“Google’s New Search AI will deliver Zero Clicks”

Start gating all premium content. That’s the emergency message one speaker gave to a group of publishers at the 2024 Niche Media Conference.

Kate Hand, EVP of operations fat Gardner Media, signed up for Google’s Search Generative Experience (SGE) BETA site and said the new experience will decimate most search traffic to publishers, so building first-party data is a top priority.

SGE, Google’s answer to Chat GPT and Bing, is expected to launch this summer. It will push organic news off page one of search results in favor of AI-generated results, virtually eliminating most non-direct search traffic to publishers. 

But not all experts agreed on what to do next.  

Eric Shanfelt, media guru and head of Nearview Media, said that even if 24% of major news sites already block content from Google Gemini, to prevent the current Google AI service from ingesting their content,  “I don’t think you should right now.” 

In a session titled, “Google: Friend or Foe,” Shanfelt  noted that Google Gemini’s media attribution is better than chat GPT and that “if you eliminate yourself from the game, you are out of the game.” 

When one publisher asked, “How can they scrape data from my website?” Shanfelt answered, “Dude, I’m not a lawyer, but they’ve been scraping it for decades.” 

Ingesting new content with a copyright is only the beginning of a larger problem. The search position of publishers on Google may be much worse.

Friend or foe?

Initially, Google made an informal deal with publishers. It would ingest their content in return for delivering more traffic.

Then it started selling ads. 

Hand noted when Google moved search advertising to the top of results in 2011, every ad Google sold pushed organic results ever lower on the page. 
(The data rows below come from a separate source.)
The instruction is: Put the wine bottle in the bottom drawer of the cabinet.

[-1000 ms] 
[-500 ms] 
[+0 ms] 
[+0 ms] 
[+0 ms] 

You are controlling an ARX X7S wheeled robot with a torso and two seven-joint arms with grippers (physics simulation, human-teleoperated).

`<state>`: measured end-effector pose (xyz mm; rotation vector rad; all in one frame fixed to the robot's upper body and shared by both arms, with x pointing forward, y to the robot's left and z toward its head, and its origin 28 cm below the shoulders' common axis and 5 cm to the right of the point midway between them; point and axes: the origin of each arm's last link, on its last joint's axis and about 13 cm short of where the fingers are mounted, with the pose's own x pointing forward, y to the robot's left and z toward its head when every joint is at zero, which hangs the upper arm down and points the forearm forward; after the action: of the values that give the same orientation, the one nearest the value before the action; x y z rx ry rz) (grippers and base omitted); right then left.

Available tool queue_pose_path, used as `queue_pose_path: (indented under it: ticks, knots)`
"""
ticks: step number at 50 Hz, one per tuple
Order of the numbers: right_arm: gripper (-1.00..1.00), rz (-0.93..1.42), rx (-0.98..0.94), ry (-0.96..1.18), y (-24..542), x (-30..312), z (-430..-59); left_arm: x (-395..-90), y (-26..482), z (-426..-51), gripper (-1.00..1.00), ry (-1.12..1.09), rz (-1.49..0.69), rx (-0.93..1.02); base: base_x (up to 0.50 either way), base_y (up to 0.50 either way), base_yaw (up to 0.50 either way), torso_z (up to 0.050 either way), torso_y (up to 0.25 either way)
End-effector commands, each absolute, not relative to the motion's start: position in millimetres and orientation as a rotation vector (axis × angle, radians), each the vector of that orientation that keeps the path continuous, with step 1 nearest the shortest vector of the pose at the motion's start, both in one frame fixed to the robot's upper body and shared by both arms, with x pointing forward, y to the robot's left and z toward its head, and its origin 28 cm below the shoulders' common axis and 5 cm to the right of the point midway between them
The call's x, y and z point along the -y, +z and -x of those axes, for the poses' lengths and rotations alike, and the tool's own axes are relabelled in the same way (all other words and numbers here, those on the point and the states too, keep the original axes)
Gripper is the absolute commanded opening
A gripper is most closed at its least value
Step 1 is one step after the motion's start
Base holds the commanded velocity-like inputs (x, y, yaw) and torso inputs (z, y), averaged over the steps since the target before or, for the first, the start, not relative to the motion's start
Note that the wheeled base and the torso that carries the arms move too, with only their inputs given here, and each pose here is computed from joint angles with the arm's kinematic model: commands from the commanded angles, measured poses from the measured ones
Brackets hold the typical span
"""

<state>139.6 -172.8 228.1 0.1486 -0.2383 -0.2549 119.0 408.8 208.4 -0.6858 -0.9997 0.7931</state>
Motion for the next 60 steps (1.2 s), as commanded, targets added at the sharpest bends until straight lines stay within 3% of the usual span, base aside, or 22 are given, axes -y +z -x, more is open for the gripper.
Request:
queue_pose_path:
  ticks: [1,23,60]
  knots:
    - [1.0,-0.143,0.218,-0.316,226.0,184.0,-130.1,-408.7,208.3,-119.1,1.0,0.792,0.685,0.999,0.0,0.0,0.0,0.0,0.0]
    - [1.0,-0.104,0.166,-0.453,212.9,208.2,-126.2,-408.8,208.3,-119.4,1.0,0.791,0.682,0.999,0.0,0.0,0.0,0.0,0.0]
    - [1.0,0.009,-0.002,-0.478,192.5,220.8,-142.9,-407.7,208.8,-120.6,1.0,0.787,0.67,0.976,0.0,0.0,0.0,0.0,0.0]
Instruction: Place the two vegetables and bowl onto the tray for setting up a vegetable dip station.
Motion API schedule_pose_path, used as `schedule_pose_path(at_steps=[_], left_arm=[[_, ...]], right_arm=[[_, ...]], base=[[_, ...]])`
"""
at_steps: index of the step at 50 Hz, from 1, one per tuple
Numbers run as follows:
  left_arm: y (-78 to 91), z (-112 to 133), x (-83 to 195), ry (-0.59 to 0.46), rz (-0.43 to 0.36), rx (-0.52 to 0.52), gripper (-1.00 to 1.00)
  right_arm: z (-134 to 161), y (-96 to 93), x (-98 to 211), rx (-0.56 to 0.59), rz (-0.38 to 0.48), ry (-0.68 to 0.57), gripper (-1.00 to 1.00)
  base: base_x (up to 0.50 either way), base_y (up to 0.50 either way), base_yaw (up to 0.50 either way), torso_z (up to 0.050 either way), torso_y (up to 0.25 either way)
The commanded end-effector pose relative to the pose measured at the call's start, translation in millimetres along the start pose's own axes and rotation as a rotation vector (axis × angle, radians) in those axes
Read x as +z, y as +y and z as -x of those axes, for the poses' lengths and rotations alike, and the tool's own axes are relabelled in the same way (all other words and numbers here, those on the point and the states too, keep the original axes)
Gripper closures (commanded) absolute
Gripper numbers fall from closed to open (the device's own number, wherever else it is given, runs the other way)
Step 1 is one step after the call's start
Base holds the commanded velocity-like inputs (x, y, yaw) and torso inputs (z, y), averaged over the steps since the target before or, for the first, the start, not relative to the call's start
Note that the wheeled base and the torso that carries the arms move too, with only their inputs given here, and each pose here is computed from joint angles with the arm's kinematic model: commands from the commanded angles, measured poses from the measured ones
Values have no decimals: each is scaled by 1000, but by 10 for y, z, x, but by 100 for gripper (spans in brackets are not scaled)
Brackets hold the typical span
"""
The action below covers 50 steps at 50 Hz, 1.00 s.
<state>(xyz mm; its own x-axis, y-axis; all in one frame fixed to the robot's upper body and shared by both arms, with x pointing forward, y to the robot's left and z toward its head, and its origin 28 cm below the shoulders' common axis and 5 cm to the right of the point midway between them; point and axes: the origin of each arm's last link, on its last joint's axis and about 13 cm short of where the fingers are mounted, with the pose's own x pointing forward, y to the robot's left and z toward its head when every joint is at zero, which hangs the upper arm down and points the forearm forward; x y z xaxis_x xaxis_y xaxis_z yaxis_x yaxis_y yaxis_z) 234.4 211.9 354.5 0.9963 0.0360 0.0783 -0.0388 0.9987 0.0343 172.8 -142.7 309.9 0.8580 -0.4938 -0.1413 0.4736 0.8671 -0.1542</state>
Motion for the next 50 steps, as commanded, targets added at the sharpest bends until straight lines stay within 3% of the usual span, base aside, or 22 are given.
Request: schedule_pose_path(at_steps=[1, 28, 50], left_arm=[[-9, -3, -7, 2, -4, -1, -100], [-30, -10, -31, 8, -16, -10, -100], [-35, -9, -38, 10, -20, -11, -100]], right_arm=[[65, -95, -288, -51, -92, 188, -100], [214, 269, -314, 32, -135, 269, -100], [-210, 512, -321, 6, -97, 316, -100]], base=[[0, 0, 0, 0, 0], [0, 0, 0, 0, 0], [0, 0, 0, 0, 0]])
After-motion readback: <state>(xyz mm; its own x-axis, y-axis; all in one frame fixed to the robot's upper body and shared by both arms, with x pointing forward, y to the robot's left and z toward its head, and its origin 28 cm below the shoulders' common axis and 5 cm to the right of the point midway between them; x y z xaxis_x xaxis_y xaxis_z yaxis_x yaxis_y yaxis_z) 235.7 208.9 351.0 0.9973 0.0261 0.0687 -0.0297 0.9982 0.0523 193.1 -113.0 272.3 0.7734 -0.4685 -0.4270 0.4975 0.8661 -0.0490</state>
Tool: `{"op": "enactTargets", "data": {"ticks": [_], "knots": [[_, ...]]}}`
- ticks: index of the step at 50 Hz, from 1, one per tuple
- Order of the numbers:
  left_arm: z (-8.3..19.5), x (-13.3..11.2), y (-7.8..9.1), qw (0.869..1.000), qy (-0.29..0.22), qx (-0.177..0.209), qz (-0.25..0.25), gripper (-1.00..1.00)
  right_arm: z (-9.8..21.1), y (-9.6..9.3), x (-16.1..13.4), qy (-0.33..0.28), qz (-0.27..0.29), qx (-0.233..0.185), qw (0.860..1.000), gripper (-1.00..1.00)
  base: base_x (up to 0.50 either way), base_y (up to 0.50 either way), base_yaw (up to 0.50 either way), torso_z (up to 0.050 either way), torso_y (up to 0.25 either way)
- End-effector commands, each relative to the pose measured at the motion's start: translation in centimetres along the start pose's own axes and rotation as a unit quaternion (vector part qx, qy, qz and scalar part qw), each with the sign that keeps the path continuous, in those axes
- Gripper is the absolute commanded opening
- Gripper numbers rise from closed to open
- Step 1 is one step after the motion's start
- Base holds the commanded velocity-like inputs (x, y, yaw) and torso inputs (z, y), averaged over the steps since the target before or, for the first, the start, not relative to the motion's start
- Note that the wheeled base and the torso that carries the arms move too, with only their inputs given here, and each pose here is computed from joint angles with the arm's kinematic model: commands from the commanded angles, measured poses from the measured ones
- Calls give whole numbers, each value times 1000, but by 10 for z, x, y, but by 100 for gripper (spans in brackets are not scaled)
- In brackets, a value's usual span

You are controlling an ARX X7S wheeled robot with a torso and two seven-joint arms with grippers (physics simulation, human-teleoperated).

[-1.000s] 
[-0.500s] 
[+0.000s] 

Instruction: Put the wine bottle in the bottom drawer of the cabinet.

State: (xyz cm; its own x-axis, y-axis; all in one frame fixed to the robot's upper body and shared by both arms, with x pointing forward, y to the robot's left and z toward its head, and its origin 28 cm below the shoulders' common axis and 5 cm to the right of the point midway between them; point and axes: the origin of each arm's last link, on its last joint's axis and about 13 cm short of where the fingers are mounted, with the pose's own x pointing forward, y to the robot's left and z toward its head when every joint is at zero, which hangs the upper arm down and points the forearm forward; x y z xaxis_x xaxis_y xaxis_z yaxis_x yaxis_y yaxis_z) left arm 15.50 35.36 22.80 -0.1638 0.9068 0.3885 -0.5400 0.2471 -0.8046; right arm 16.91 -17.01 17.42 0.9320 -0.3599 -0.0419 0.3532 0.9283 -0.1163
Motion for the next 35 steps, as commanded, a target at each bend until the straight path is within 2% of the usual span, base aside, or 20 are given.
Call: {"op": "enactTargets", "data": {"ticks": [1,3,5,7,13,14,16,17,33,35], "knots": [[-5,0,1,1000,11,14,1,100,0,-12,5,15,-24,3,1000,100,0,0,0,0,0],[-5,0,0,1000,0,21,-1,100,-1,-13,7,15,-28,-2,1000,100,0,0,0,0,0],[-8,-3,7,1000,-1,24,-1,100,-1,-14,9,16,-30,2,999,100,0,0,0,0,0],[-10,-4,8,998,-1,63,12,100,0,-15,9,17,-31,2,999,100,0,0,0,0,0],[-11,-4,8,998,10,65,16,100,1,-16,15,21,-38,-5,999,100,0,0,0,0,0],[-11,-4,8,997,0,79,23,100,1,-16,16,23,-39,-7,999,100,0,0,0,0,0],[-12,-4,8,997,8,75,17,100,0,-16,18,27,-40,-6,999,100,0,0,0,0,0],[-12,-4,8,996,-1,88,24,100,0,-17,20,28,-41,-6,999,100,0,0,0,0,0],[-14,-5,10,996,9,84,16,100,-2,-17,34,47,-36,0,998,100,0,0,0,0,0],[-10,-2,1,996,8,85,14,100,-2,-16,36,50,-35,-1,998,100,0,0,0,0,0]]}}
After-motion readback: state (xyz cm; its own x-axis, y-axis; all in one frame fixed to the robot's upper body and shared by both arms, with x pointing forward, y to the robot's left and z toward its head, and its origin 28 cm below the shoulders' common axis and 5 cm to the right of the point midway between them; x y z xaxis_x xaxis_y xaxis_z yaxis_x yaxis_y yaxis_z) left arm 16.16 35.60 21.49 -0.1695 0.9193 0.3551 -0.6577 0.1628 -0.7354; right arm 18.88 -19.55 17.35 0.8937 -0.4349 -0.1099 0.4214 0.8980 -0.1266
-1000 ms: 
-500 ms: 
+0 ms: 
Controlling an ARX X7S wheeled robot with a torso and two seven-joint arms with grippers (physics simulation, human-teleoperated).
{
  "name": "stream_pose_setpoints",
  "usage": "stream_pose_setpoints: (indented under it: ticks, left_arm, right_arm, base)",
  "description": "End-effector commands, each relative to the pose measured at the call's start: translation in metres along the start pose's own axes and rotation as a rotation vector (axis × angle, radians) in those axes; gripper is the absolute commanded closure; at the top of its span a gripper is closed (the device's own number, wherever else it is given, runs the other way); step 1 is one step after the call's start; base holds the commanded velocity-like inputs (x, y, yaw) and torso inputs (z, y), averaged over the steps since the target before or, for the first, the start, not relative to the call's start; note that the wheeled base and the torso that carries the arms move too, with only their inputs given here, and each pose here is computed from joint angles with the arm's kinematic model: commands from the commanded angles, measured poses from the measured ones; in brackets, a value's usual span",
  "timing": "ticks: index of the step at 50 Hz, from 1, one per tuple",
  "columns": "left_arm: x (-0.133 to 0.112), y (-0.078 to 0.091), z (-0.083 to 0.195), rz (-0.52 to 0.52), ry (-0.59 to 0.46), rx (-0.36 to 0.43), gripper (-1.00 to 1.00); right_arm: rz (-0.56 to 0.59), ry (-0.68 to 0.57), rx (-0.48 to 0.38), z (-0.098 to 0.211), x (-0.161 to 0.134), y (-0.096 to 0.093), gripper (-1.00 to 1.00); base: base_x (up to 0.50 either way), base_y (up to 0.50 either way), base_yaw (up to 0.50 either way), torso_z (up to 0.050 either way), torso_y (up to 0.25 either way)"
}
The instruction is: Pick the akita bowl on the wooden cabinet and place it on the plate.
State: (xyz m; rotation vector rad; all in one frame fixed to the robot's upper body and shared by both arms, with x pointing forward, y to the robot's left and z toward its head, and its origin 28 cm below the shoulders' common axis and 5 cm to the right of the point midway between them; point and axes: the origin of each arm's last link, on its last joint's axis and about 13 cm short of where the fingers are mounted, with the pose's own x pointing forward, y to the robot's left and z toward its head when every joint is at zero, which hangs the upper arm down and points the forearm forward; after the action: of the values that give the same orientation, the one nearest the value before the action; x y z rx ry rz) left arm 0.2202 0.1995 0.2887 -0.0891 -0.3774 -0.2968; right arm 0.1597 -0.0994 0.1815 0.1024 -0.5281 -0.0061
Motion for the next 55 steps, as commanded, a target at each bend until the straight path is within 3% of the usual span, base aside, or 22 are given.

By 2023, only 2% of users clicked past the first page of results 2023, and 68% of Google users never clicked, simply finding the answers to Googled questions without visiting the website that provided the content. 

When Google’s SGE launches—speculators guess sometime between May and July—it will deliver AI-generated results for 86% of searches, pushing organic content down by a page and a half, virtually out of sight and out of mind. 

So far Google and other AI providers have shown ravenous appetites for content, a willingness to skirt as yet unsettled copyright law, and a reluctance to provide clicks that compete with their models. 

Google removed “Don’t be evil” from its company code of conduct in 2018. “Coincidence?” Hand asked.

Hand, who has subscribed to the SGE  BETA feed, said it now generates results for 86% of all queries. That means 86% of all search results for organic content will be pushed to page 2 or 3, where they will only receive 2% of the traffic. 

From what I’ve seen, there will be zero clicks and zero benefits to publishers,” she said. 

Zero clicks and zero benefits to publishers? But wait, there’s more…

While Google’s AI technology on the Beta site is not great—she likened it to an out-dated business model flailing to keep up with GPT—it also has a separate algorithm from Google search. 

One publisher asked, “Does that mean that all our work on SEO will no longer be relevant?”

Hand answered that no one knows, but she does not plan to chase Google’s new AI algorithms. “I’m not going try to game the system this time.” 

Instead, she noted there may be a  “silver lining in the mushroom cloud.”  Yup, there was a slide on that with a brilliant edging around a mushroom cloud, God bless her, along with an anecdote comparing AI to her drunken doppelgänger, similar to a real-life one that danced on a bar during a conference. She is a fan of her staff leveraging AI  for their own purposes.

She also recommends that publishers start talking to advertisers about Google’s weaknesses. Google “is not designed for discovery,” she pointed out. So the “you don’t know what you don’t know” kinds of information that niche publishers excel at is still in play.

She also told publishers to be confident that “Your audience is a better investment than Google ads,” which only deliver the narrow audience at the bottom of the funnel.  “The good news is that commodity content is replaceable.”  Niche content is not. “Google is terrible at niche.”

While theoretically, AI could eventually generate content off of its own AI content, in reality, the process tends to degenerate the content over time, “like a photocopy of a photocopy.”   

“Google admits adjusting their auctions to meet their revenue goals without telling advertisers.” 

Gate your content

So yes, do leverage AI to your benefit for content creation, but gate all premium content – anything beyond press releases – to at least capture the audience data. 

She said Gardner already had gated their most popular content at the most robust publications, asking visitors to trade a simple registration to view “the rest of an article”  and adding premium paid content into the funnel.

The results so far have been excellent – about a 12% conversion, and 19.42% paid for a subscription. 

“Collect and protect your first-party data,” she said.

“The new audience game is about quality over quantity.”